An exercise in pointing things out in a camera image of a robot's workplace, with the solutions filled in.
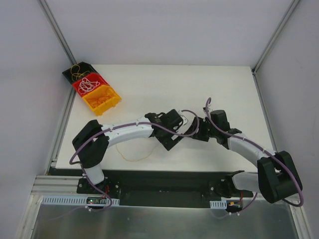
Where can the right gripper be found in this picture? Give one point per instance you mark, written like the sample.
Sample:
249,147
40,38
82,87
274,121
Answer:
199,130

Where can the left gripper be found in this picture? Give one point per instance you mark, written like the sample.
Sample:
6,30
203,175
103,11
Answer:
170,140

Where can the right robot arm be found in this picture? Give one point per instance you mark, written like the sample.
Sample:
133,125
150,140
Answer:
276,178

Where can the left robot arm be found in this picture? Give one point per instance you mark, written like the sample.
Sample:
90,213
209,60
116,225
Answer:
94,139

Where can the yellow bin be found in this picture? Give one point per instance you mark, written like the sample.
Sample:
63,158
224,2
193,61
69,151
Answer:
101,99

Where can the red bin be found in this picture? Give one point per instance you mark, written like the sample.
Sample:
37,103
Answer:
88,84

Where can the black bin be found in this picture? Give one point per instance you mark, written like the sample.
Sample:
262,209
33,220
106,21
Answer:
78,71

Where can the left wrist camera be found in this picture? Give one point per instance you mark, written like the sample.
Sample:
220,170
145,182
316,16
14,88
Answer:
183,117

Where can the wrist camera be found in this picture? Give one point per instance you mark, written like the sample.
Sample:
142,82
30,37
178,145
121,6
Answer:
183,117
207,109

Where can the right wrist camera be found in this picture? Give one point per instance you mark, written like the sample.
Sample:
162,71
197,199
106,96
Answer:
207,109

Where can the right cable duct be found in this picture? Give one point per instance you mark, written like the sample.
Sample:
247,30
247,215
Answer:
226,204

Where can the cable duct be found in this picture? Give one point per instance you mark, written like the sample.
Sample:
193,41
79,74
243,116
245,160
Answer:
226,204
76,201

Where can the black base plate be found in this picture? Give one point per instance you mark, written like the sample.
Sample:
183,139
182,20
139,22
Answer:
158,188

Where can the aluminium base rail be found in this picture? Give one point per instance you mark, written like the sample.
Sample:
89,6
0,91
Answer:
55,185

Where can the left cable duct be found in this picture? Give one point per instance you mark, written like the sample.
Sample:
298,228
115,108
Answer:
76,201

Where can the right aluminium frame post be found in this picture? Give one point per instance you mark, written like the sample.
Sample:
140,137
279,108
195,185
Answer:
276,34

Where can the aluminium frame post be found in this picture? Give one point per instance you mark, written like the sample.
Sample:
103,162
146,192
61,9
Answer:
276,34
57,31

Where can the left aluminium frame post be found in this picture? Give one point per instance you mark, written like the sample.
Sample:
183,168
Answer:
57,31
-.-.-
■ EXERCISE GOAL ■
Give only the count of lines in the data that include the string "duct".

■ ANSWER BOX ■
3